Did you have any agreement if the bitch missed for him to have a free mating next time (assuming he's paid in full for the service).


----------



## dexter (Nov 29, 2008)

kunakizz said:


> op, are you able to verify that the paperwork/pedigree you've been shown actually belongs to this bitch? Also that the bitch does not have a breeding endorsement in which case the pups couldn't be registered with the kc anyway.
> 
> Would the owner put the same endorsement on any pups born?
> 
> Did you have any agreement if the bitch missed for him to have a free mating next time (assuming he's paid in full for the service).


he didn't pay the full stud fee when the fist mating took place 

HOW WOULD YOU BE ABLE TO VERIFY THAT PAPERWORK ACTUALLY BELONGED TO A PARTICULAR BITCH? I CAN'T SEE HOW YOU WOULD UNLESS YOU KNEW THE BITCH PERSONALLY. OOPS SORY DIDN'T MEAN TO SHOUT LOL


----------



## Kunakizz (Nov 25, 2012)

Yes, I know he hasn't paid in full (yet)!

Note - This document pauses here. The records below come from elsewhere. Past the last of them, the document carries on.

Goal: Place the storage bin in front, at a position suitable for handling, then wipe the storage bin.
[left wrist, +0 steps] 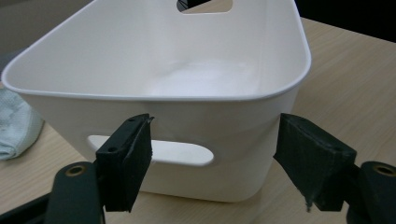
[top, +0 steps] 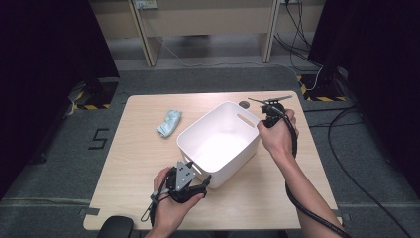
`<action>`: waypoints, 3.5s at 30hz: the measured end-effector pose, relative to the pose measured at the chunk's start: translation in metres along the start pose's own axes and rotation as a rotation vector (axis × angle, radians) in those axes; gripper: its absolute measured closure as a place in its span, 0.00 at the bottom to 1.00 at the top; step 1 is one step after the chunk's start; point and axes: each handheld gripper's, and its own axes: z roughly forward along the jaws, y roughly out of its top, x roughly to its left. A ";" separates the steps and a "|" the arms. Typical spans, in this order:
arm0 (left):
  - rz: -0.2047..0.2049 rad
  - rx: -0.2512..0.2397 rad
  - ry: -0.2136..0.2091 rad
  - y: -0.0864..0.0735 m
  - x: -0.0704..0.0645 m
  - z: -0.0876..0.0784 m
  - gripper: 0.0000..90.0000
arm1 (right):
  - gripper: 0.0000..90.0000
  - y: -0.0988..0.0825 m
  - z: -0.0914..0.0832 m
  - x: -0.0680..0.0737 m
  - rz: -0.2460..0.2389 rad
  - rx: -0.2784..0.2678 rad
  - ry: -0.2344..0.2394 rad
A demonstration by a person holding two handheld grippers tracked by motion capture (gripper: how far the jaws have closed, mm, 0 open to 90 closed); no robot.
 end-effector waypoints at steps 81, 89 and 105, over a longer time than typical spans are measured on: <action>-0.125 -0.021 0.023 -0.015 0.108 0.012 0.43 | 0.67 -0.045 -0.045 -0.024 -0.103 -0.225 0.210; -0.182 -0.029 0.067 -0.029 0.120 0.004 0.42 | 0.61 -0.052 -0.060 -0.057 -0.056 -0.266 0.203; -0.196 0.016 0.143 -0.017 0.158 0.021 0.49 | 0.68 -0.054 -0.039 -0.059 -0.058 -0.182 0.189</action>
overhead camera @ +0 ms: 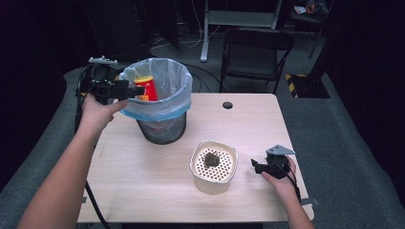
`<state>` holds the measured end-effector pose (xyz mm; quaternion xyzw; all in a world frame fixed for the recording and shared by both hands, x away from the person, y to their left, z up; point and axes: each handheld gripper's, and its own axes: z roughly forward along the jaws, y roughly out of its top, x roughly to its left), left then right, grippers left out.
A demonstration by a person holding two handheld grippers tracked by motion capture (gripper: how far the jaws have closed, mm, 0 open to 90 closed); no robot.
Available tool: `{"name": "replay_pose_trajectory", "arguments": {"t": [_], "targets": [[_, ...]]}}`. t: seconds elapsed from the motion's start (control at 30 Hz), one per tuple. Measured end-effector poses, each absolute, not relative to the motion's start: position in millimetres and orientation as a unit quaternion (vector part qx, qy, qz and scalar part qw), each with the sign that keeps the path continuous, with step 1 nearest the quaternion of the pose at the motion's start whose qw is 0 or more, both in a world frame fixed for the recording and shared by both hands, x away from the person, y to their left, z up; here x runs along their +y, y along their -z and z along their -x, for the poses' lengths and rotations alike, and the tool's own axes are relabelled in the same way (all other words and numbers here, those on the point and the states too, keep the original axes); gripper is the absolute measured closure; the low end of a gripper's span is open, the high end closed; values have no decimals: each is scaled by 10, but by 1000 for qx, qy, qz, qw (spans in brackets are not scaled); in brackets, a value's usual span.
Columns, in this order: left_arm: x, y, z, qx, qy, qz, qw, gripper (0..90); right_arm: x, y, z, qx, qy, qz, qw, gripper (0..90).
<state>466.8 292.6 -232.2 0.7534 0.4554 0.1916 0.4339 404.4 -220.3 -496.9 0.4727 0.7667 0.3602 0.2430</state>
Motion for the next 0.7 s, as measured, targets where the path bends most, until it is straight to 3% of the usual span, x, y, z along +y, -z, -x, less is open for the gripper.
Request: {"name": "replay_pose_trajectory", "arguments": {"t": [0.7], "targets": [[3046, 2675, -4050, 410, -165, -773, 456, 315, -2186, 4970, -4039, 767, -359, -473, 243, 246]]}}
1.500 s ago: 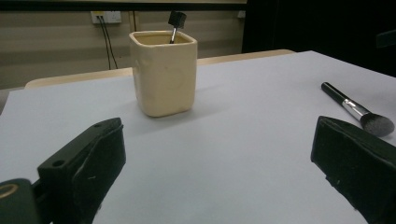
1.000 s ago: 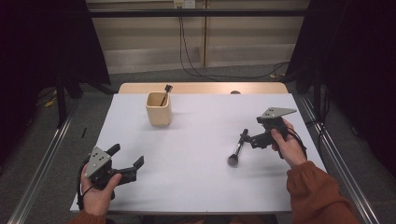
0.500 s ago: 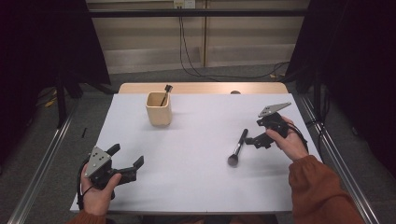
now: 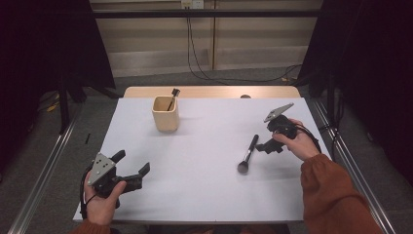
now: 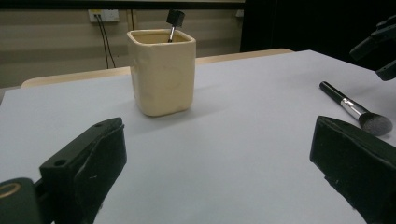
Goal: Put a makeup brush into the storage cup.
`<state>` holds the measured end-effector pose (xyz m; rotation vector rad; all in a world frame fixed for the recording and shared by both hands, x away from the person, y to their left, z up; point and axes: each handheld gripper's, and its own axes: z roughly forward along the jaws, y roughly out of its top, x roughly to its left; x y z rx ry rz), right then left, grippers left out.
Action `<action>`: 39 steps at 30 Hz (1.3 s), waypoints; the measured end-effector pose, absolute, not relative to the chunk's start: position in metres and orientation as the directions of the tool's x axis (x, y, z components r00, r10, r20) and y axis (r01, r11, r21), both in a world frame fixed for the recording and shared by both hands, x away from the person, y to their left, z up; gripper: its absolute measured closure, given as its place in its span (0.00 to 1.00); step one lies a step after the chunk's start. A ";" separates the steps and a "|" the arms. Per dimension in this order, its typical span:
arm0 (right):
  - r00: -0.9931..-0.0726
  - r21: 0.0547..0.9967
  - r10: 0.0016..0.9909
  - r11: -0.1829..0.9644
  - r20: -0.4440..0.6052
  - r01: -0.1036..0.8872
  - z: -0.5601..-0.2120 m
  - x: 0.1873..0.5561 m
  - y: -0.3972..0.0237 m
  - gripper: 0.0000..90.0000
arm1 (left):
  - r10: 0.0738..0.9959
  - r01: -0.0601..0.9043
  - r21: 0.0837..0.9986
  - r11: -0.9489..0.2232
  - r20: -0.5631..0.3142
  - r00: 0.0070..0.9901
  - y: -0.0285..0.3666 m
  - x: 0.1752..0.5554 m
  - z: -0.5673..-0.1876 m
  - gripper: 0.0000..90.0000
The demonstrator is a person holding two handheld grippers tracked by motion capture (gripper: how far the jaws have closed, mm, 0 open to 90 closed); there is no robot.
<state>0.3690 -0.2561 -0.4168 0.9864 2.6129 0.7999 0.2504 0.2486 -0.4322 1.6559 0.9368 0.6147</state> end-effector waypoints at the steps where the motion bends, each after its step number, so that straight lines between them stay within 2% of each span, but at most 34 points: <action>1: -0.751 0.567 0.659 0.634 -0.041 0.526 -0.417 0.370 -0.256 0.05 | 0.829 0.270 0.957 -0.105 -0.065 0.556 0.249 0.250 -0.432 0.04; 10: -0.792 0.518 0.605 0.704 -0.081 0.485 -0.418 0.377 -0.254 0.05 | 0.828 0.268 0.957 -0.108 -0.063 0.557 0.248 0.250 -0.432 0.04; 15: -0.812 0.456 0.569 0.761 -0.128 0.462 -0.420 0.381 -0.252 0.05 | 0.828 0.271 0.957 -0.107 -0.065 0.558 0.248 0.252 -0.433 0.04; 23: -0.867 0.387 0.492 0.818 -0.085 0.426 -0.421 0.392 -0.250 0.08 | 0.829 0.273 0.956 -0.111 -0.063 0.556 0.248 0.252 -0.434 0.04; 25: -0.870 0.367 0.484 0.828 -0.089 0.423 -0.420 0.394 -0.246 0.06 | 0.830 0.275 0.955 -0.111 -0.063 0.555 0.248 0.252 -0.433 0.04; 27: -0.885 0.367 0.462 0.835 -0.060 0.411 -0.420 0.396 -0.244 0.05 | 0.828 0.271 0.956 -0.115 -0.059 0.558 0.248 0.252 -0.433 0.04; 31: -0.909 0.338 0.406 0.872 -0.094 0.354 -0.423 0.400 -0.242 0.05 | 0.827 0.275 0.954 -0.117 -0.060 0.558 0.248 0.252 -0.434 0.04; 39: -0.935 0.352 0.337 0.893 -0.109 0.280 -0.426 0.404 -0.236 0.05 | 0.827 0.280 0.952 -0.126 -0.055 0.560 0.246 0.253 -0.435 0.04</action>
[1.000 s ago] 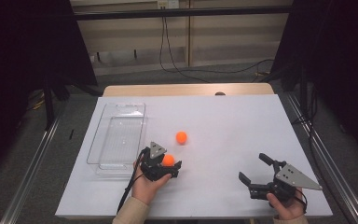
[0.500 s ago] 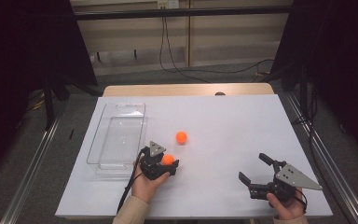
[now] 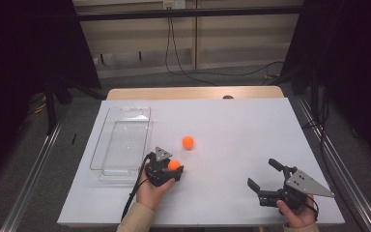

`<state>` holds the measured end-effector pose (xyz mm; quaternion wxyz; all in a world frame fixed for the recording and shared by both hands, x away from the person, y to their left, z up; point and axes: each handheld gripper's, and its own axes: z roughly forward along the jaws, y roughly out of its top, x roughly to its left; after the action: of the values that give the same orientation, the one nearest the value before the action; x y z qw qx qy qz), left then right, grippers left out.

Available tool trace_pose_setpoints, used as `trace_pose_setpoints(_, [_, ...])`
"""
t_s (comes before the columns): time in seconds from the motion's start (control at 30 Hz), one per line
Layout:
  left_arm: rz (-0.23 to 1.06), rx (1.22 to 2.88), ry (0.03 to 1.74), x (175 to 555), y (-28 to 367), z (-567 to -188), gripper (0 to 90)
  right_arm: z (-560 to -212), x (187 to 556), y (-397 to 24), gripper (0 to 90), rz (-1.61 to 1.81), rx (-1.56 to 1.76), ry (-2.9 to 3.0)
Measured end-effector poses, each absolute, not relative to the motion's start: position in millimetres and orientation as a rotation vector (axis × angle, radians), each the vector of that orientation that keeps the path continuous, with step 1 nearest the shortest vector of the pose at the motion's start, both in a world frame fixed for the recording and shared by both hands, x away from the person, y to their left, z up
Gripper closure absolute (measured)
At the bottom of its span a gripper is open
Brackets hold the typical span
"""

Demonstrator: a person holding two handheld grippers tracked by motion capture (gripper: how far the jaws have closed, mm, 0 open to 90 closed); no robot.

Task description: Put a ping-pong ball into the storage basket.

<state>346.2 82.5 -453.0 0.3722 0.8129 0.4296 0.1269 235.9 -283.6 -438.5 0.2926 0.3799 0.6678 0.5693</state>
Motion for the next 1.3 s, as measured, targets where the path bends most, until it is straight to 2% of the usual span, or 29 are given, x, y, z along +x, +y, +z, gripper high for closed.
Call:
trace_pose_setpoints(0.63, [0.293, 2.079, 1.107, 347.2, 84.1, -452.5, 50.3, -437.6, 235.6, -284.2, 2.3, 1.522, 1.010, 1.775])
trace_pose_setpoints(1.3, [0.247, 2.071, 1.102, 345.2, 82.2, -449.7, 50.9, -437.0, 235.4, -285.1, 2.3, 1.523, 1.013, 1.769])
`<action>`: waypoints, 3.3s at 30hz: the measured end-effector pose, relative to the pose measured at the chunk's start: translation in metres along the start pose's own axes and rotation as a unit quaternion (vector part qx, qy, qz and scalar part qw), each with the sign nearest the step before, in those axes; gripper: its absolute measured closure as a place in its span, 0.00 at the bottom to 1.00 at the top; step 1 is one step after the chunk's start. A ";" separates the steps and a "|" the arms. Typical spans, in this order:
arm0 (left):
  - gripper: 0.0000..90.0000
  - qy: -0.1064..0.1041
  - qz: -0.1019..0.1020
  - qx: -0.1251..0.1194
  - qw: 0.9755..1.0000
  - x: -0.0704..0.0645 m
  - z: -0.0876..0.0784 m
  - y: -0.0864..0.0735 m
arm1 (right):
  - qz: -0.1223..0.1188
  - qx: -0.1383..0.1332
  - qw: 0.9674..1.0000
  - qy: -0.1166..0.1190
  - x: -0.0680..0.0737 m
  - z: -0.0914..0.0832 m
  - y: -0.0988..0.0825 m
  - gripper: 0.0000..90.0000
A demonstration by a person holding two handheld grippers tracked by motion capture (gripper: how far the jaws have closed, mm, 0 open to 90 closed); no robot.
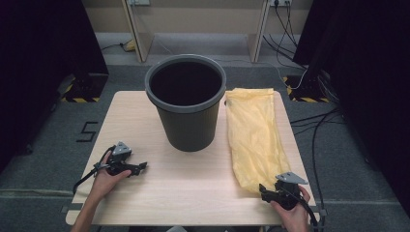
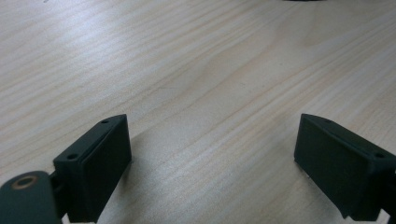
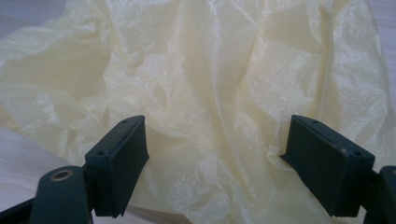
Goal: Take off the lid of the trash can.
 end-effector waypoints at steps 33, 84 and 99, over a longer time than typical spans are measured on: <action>0.17 -0.042 -0.049 -0.091 0.994 0.032 -0.067 0.116 | -0.017 -0.007 1.000 0.002 0.001 0.006 -0.005 0.21; 0.40 -0.034 -0.060 -0.078 0.995 0.042 -0.067 0.314 | -0.024 -0.014 1.000 0.011 0.000 0.008 -0.005 0.18; 0.60 -0.020 -0.044 -0.019 0.999 0.029 -0.044 0.330 | -0.025 -0.016 0.999 0.013 0.000 0.008 -0.005 0.18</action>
Point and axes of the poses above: each handheld gripper's, and its own axes: z roughly forward along the jaws, y roughly out of its top, x roughly to its left, the point moved 4 cm from there along z, roughly forward along the jaws, and after that the axes turned 6 degrees about -y, right-handed, at the moved point
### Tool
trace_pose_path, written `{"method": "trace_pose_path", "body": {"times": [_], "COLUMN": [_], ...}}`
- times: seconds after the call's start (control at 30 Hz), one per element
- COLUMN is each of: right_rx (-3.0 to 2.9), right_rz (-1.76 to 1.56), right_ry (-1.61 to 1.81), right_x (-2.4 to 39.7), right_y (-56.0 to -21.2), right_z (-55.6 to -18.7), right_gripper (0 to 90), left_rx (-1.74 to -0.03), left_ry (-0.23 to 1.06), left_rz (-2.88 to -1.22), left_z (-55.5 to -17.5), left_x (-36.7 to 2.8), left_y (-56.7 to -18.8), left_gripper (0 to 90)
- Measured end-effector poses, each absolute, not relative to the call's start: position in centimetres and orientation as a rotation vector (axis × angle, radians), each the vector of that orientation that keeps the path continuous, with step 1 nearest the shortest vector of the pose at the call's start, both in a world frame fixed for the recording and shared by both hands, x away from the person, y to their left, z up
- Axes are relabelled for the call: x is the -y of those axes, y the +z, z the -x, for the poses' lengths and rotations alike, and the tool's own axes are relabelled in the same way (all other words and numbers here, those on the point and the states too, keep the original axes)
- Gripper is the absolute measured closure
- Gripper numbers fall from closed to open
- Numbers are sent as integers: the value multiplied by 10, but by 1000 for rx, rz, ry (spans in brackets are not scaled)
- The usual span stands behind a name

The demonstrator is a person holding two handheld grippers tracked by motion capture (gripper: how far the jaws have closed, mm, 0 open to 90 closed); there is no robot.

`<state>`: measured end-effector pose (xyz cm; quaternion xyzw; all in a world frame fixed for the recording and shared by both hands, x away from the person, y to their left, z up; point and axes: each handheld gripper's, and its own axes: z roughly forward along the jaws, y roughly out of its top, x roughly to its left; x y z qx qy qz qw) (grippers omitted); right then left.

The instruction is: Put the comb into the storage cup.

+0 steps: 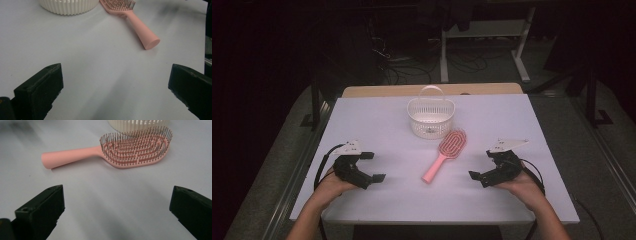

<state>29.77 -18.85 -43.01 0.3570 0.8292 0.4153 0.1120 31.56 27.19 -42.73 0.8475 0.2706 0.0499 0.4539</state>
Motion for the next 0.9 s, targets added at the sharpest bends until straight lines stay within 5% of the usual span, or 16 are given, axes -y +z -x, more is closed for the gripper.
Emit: {"method": "trace_pose_path", "body": {"times": [0.9], "right_rx": [-2449], "right_rz": [-1031], "right_ry": [1274], "right_x": [177], "right_y": [-416], "right_z": [-300], "right_gripper": [0], "left_rx": [-665], "left_ry": [108], "left_rz": [-2095], "left_z": [-311], "left_x": [-271], "left_y": [-431], "left_gripper": [0]}}
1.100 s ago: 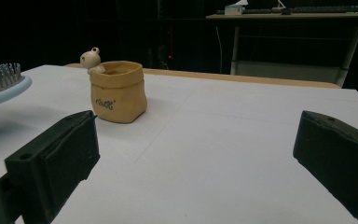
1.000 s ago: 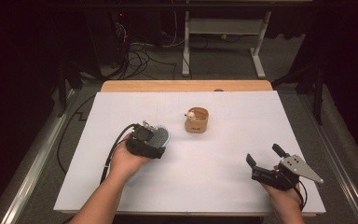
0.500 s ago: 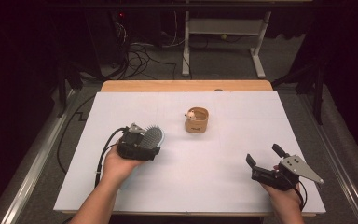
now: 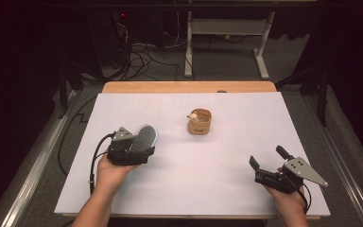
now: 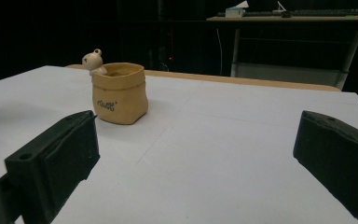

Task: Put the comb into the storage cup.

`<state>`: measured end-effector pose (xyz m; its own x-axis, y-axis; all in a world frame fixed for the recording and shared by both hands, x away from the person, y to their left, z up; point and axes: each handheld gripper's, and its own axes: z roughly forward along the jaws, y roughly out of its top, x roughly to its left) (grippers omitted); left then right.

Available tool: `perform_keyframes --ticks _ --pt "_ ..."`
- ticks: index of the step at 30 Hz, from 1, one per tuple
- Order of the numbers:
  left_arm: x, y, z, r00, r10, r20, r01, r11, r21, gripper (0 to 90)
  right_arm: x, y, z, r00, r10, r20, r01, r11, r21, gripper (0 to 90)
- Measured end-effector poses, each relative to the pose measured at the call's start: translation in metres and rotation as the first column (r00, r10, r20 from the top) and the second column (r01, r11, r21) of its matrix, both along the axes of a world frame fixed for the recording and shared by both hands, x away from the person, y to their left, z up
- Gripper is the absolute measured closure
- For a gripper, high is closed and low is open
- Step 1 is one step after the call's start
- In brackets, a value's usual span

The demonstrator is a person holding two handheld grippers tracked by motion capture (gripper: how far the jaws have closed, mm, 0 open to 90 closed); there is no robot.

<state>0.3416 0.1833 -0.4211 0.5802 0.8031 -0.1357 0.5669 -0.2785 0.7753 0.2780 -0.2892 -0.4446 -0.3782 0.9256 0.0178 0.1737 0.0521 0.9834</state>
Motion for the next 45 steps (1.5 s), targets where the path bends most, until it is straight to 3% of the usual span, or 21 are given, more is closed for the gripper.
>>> perform_keyframes --ticks 17,31,38,45 --pt "-0.014 0.007 -0.002 0.9954 -0.002 0.096 0.008 0.9984 -0.056 20.9 0.000 0.001 -0.001 1.0000 -0.005 -0.009 0.005 1.0000 -0.005 0.8" --pt "-0.021 0.007 -0.002 0.9907 -0.011 0.136 0.024 0.9956 -0.091 20.9 -0.001 0.000 0.000 1.0000 0.000 -0.002 0.000 1.0000 -0.003 0.8" --pt "-0.026 0.008 0.001 0.9820 -0.007 0.189 0.029 0.9931 -0.114 20.9 -0.001 -0.001 0.001 1.0000 -0.001 -0.002 0.001 1.0000 -0.002 0.8" --pt "-0.032 0.007 0.005 0.9637 0.010 0.267 0.029 0.9893 -0.143 20.9 -0.001 -0.001 0.001 1.0000 0.000 -0.001 0.000 1.0000 -0.002 0.7"
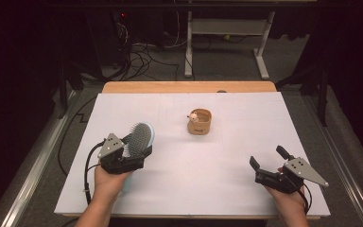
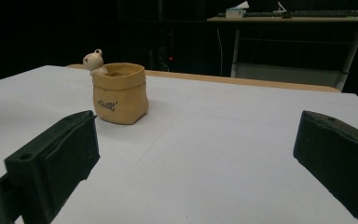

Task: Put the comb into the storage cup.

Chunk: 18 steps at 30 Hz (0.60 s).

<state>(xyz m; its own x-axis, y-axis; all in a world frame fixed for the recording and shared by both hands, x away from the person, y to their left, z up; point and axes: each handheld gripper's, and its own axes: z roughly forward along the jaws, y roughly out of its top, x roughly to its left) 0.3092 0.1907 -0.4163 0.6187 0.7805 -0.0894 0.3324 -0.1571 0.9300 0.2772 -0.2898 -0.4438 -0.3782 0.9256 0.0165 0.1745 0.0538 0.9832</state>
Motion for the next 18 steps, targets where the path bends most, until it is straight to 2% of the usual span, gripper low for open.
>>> perform_keyframes --ticks 4,10,18 --pt "-0.0023 -0.0001 0.0012 0.9996 -0.001 0.028 0.002 0.9998 -0.021 20.9 -0.0002 0.0002 0.0003 1.0000 0.001 0.002 -0.001 1.0000 0.000 0.7" --pt "-0.0056 -0.0026 0.0018 0.9978 -0.009 0.066 0.011 0.9995 -0.031 20.9 -0.0005 0.0007 0.0007 1.0000 0.004 0.004 -0.004 1.0000 -0.001 0.8" --pt "-0.0067 -0.0089 0.0031 0.9949 -0.021 0.098 0.024 0.9995 -0.023 20.9 -0.0007 0.0018 0.0012 0.9999 0.015 0.007 -0.015 0.9999 -0.004 0.6"
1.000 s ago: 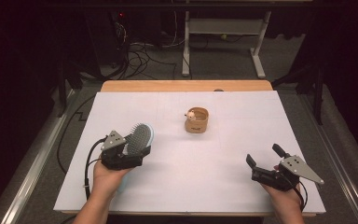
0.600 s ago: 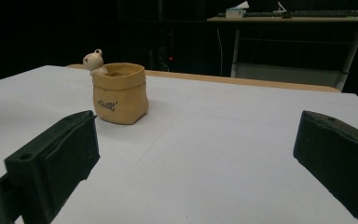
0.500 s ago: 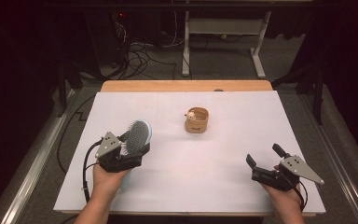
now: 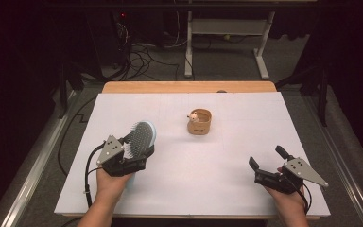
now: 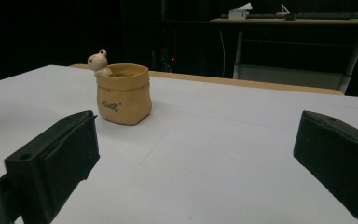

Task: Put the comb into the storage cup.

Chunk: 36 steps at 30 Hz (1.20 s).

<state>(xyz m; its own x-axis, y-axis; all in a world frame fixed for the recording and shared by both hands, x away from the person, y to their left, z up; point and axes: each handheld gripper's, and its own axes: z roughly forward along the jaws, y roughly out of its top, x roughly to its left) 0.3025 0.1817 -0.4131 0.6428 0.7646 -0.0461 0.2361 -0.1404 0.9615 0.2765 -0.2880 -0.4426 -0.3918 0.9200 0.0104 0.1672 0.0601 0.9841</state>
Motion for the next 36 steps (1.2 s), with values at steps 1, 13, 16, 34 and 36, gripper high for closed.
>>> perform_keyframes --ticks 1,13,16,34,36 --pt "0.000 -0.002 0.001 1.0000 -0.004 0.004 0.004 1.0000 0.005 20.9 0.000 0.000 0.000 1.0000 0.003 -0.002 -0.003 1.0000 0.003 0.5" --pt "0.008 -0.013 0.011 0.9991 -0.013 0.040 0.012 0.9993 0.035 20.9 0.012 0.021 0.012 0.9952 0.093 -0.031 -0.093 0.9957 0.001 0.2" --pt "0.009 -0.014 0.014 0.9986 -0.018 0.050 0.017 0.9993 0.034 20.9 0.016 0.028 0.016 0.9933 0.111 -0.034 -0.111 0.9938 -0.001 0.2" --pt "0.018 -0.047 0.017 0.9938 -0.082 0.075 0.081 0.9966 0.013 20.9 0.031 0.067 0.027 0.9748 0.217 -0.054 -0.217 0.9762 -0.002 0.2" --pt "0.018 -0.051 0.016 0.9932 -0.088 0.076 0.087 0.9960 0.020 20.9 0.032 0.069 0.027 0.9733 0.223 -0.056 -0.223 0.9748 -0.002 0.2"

If the bitch & owner were unknown to me I would attempt to contact the bitches breeder or the owner of her sire (via a breed club maybe) to give me peace of mind that everything was above board, the bitch comes from healthy stock, no endorsements were in place, and that this person was going to be a responsible breeder in finding good homes for the pups not adding to the numbers just to fill his wallet. It is down to the owner to provide you with proof if there was any doubt though. Is she tattooed or microchipped? The paperwork for those is very useful. She would need to be identified for health testing.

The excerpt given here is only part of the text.